At the heart of aesthetics – in the tradition of Kant, Hegel and Croce – is the philosophical investigation of the peculiar kind of value attached to objects of beauty. Iris Murdoch, as philosopher rather than novelist, has made a significant contribution to this enterprise which she believes to be inextricably linked to metaphysics and to ethics. When she discusses truth in art, for example, she draws on a well-developed conception of truth (explained in quasi-moral terms) as well as of art. Her distinctions – between fantasy and imagination, the egocentric and the objective, the particular and the accidental, all essential to her aesthetics of the novel, stem from deep philosophical reflection. How odd then for Wood to conclude that ‘her aesthetics is not aesthetics at all, but philosophy.’
Wood’s mistake is to reduce aesthetics to aesthetic (or critical) judgment. Although connected, these are not the same any more than musicology is the same as playing a musical instrument. Iris Murdoch’s aesthetic judgments – on the supremacy of Shakespeare and Tolstoy or the superiority of 19th-century realist over 20th-century Modernist novels – do not encapsulate her aesthetics, though they may find justification in it. A good theory of art – aesthetics done well – is always more than the sum of such opinions and must be accountable both to the norms and practices of a culture and to the rigours of philosophical argument. The weakness, such as it is, of Murdoch’s aesthetics is not that it is too philosophical or that it rests on unfounded crit-ical judgments but that it fails -inevit ably? – to offer sufficient intellectual support for its elaborate Platonist superstructure.
Peter Lamarque
British Journal of Aesthetics – Hull University
Vol. 20 No. 4 · 19 February 1998
From James Wood
Terence Hawkes finds me criticising Iris Murdoch for ‘simply knowing’ that Shakespeare and Tolstoy are great (Letters, 22 January). Since Hawkes has written repeatedly about the impossibility of finding greatness in writers (and particularly in Shakespeare), he is presumably delighted to see one of his opponents apparently doing the same. But I did not criticise Murdoch for ‘knowing’: I criticised her for ‘simply knowing’ – for recognising greatness too hastily, without appeal to criticism. For Murdoch, greatness seems to be almost the same as ostensive definition; she points at something and says: ‘There, that is great.’ I was arguing against this kind of philosophical (or Platonic) knowledge, in favour of substantiated critical judgment. It is the difference between ‘knowing’ God and knowing that Durham Cathedral is a majestic building. We know the latter by arguing for it. Yet Hawkes acts as if all critical judgments were like knowledge of God.
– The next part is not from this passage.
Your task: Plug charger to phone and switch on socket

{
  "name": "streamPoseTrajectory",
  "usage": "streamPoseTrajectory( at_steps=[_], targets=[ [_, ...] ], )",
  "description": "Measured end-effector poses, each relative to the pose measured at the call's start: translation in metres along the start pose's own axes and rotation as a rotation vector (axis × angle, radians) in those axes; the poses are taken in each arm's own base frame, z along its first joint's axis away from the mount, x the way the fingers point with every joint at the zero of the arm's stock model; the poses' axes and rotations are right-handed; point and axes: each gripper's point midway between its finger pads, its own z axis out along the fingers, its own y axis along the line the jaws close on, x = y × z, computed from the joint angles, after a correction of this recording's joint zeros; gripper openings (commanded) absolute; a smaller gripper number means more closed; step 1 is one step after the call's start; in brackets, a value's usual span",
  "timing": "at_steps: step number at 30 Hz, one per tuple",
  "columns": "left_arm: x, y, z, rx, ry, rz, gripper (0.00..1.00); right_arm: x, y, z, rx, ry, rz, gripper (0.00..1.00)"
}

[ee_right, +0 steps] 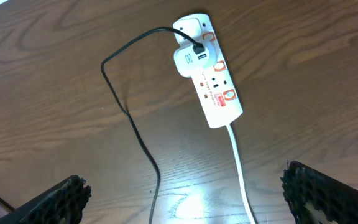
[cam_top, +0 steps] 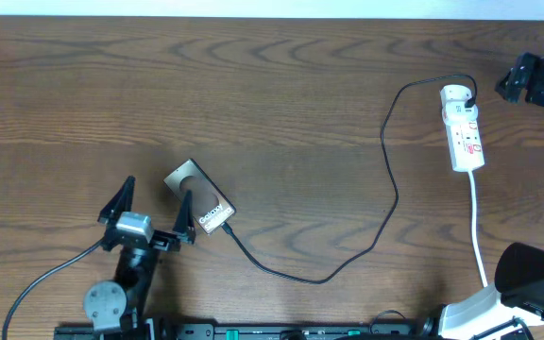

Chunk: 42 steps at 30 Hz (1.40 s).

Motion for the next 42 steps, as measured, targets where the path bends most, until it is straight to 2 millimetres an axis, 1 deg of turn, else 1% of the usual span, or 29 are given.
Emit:
streamPoseTrajectory(
  at_steps=[4,6,10,20,32,38,42],
  targets=[
    [0.004,0.000,0.000,-0.002,0.016,-0.007,0.98,0.000,0.000,0.000,0.000,0.000,0.000,0.99],
    [0.016,0.001,-0.001,-0.006,0.064,-0.026,0.98,0.000,0.000,0.000,0.000,0.000,0.000,0.99],
    [0.052,0.003,-0.005,-0.025,0.206,-0.095,0.98,0.000,0.000,0.000,0.000,0.000,0.000,0.99],
    [0.051,0.018,-0.007,-0.114,0.214,-0.118,0.98,0.000,0.000,0.000,0.000,0.000,0.003,0.99],
    [0.053,0.047,-0.014,-0.293,0.218,-0.109,0.98,0.000,0.000,0.000,0.000,0.000,0.003,0.99],
    [0.053,0.050,-0.015,-0.309,0.217,-0.108,0.98,0.000,0.000,0.000,0.000,0.000,0.003,0.99],
    [0.054,0.043,-0.013,-0.280,0.219,-0.115,0.98,0.000,0.000,0.000,0.000,0.000,0.003,0.99]
  ],
)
He decides that critical judgments can never be made, that anyone who uses the word ‘great’ is a mere ‘undergraduate’ (an interestingly scornful term).
But of course, critical knowledge can be had, and critical judgments made, in the same way we gather other non-instinctual knowledge and make judgments from it: by referring to the world we live in, and to the texts in question; to other artworks; to our inherited and changing definitions of words and forms; by learning from people more knowledgeable than ourselves, and so on. We can never ‘prove’ that Durham Cathedral is a great building, and so we will disagree about its greatness, but it is nonsensical to infer from this, as Hawkes does, that we can’t make a judgment about it. Because our values change, value is not valueless. Hawkes once told me that he prefers jazz to Shakespeare; this is something he seems to ‘know’ well enough. So perhaps he would explain to readers how he enjoys jazz, and how he makes judgments about different players and songs?